Les procédures sont longues, depuis la demande d’asile, jusqu’à la détermination du statut de réfugié, puis la mise en place de la solution de long-terme. Entre temps les difficultés précitées s’exercent durant des mois, voire des années.

    • Œuvrer en faveur d’une accélération de l’examen des procédures de demande d’asile et, en voie prioritaire, pour les mineurs non accompagnés.
    • Favoriser les solutions de long-terme, notamment la réinstallation dans des Pays tiers.

                                                                      

  • Langue et traduction

La langue est une barrière importante dans l’accès à l’éducation, à la santé, etc. mais également dans la procédure de demande d’asile. L’UNHCR est obligé d’organiser certains entretiens avec un traducteur présent par Skype.

  • Recueil et analyse des données

Bien que le DPE soit appelé à collecter les données nécessaires au diagnostic des différentes problématiques liées aux enfants en danger et délinquants, il n’y a pas des informations spécifiques concernant les mineurs étrangers non accompagnés. En effet, le Code de Protection de l’Enfant, dans sa section relative à l’enfant en danger, ne prévoit pas des indicateurs pour les étrangers et de ce fait les statistiques dans les rapports publiés n’indiquent pas le nombre des MIE pris en charge.

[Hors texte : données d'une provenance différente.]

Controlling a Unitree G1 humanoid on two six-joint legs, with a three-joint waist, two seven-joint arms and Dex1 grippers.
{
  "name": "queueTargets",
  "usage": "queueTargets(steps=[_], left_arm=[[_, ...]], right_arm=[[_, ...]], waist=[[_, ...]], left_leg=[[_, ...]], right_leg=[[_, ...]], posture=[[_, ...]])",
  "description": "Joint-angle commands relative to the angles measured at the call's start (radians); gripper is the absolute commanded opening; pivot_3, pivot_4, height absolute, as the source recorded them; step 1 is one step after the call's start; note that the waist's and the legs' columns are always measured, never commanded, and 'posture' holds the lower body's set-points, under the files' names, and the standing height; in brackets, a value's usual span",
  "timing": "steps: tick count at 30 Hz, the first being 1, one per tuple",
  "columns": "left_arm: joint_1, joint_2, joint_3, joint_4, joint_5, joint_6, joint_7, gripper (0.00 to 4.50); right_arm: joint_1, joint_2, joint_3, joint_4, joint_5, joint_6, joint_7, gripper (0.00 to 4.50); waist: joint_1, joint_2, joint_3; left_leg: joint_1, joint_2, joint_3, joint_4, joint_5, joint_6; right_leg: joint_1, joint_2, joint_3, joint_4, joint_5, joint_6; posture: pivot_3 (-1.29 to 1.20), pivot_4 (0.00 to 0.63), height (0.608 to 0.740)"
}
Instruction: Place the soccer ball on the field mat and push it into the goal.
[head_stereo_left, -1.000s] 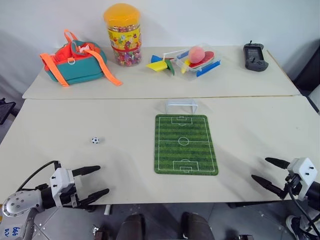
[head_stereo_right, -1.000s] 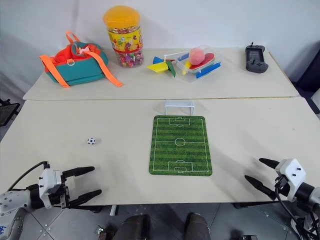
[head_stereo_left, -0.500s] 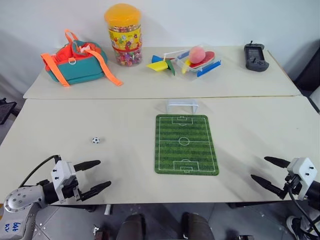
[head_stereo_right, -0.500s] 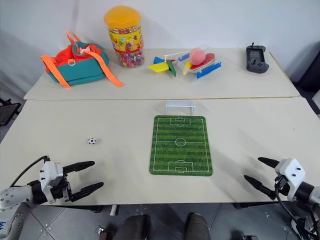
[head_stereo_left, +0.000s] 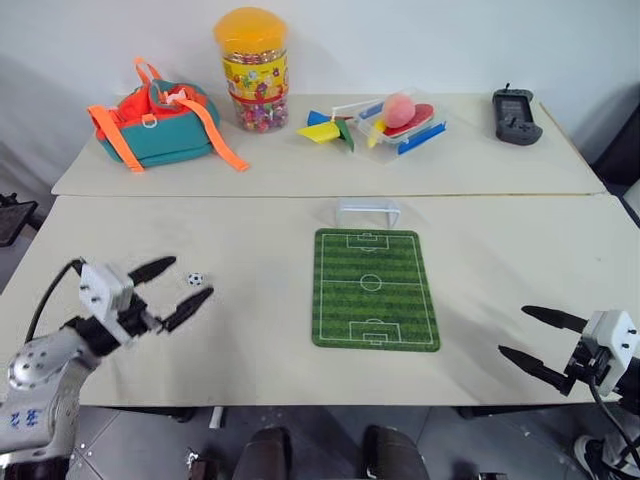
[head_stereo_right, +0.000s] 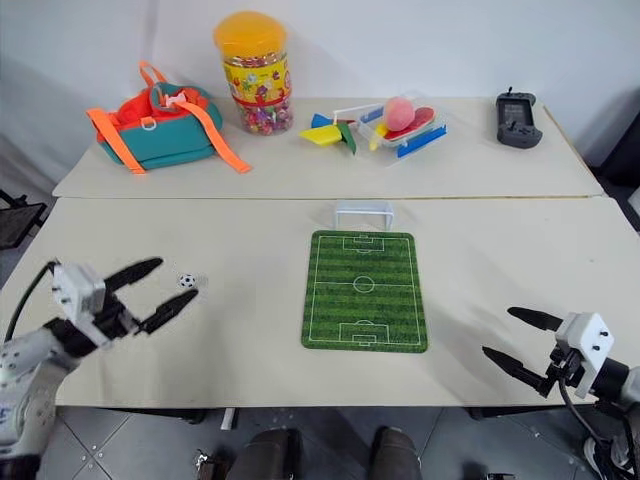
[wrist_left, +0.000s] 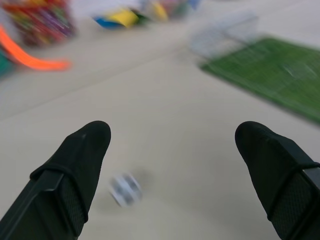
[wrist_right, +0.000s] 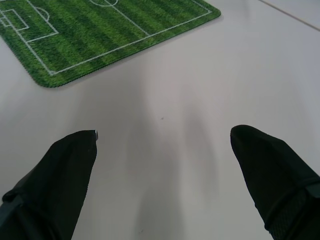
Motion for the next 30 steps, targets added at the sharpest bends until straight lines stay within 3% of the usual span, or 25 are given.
queueTargets(steps=[1,7,13,16,19,29,30], left_arm=[[-0.027,-0.003,0.015,-0.002,0.029,0.076,0.105,4.46],[-0.078,-0.014,-0.061,0.118,0.103,0.117,0.146,4.46],[-0.063,-0.012,-0.123,0.145,0.120,0.136,0.082,4.46],[-0.122,-0.009,-0.155,0.245,0.155,0.086,0.058,4.46],[-0.152,0.005,-0.175,0.308,0.191,0.045,0.032,3.90],[-0.166,0.054,-0.192,0.362,0.201,-0.013,-0.090,0.89],[-0.162,0.061,-0.195,0.349,0.193,-0.018,-0.115,0.87]], right_arm=[[-0.007,0.005,-0.012,-0.004,-0.001,-0.011,-0.005,4.50],[-0.022,0.008,-0.008,-0.007,-0.010,-0.014,-0.019,4.50],[0.003,0.005,-0.025,-0.034,-0.002,-0.010,-0.024,4.50],[0.011,0.002,-0.026,-0.038,-0.005,-0.006,-0.028,4.50],[0.011,0.000,-0.026,-0.038,-0.007,-0.005,-0.034,4.50],[0.021,-0.006,-0.032,-0.038,-0.004,-0.010,-0.037,4.50],[0.021,-0.008,-0.035,-0.038,0.001,-0.011,-0.031,4.50]], waist=[[-0.002,0.000,0.000],[0.000,0.000,0.000],[0.009,0.000,0.000],[0.010,0.000,0.000],[0.010,0.000,0.000],[0.006,0.000,0.000],[0.005,0.000,0.000]], left_leg=[[0.000,0.000,0.000,0.000,0.000,0.000],[0.001,0.000,0.002,0.000,0.000,0.000],[0.000,0.000,0.002,0.000,0.000,0.000],[0.000,0.000,0.002,0.000,0.000,-0.001],[0.000,0.000,0.002,0.001,0.000,-0.001],[0.001,0.000,0.002,0.001,0.000,-0.001],[0.001,0.000,0.002,0.001,0.000,-0.001]], right_leg=[[0.000,0.000,0.000,0.001,0.000,0.000],[0.000,0.001,0.001,0.002,0.000,0.000],[-0.001,0.001,0.001,0.001,0.000,0.000],[-0.001,0.001,0.001,-0.001,0.000,0.000],[0.000,0.001,0.001,-0.001,0.000,0.000],[0.000,0.001,0.002,0.000,0.000,0.000],[0.000,0.001,0.002,0.000,0.000,0.000]], posture=[[0.00,0.150,0.740],[0.00,0.150,0.740],[0.00,0.150,0.740],[0.00,0.150,0.740],[0.00,0.150,0.740],[0.00,0.150,0.740],[0.00,0.150,0.740]])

    • Intégrer les indicateurs sur les mineurs étrangers non accompagnés dans les rapports publics du DPE et des différents acteurs impliqués dans la prise en charge des MIE.

 

[1] Y compris les 2 protocoles facultatifs concernant l’implication d’enfants dans les conflits armés et la vente d’enfants, la prostitution des enfants et la pornographie mettant en scène des enfants

[2] Pour répondre au point 4 des Objectifs de développement durable (ODD), notamment : « Assurer à tous une éducation équitable, inclusive et de qualité et des possibilités d’apprentissage tout au long de la vie », la Banque Mondiale, dans son Rapport mondial de suivi sur l'éducation 2019: Migration, déplacement et éducation: bâtir des ponts, pas des murs, annonce des nouvelles lignes de crédit pour la scolarisation des mineurs étrangers en transit.

[3] L’Association Islamic Relief fait également mentionne de 700 enfants libyens présents à Médenine.

[4] Best Interest Determination = détermination de l’intérêt supérieur

[5] Avant 2016, la mendicité n’était pas interdite. La loi organique n°2016-61 du 3 août 2016 relative à la prévention et la lutte contre la traite des personnes, a bien clarifié que tout acte d’exploitation des enfants est un crime.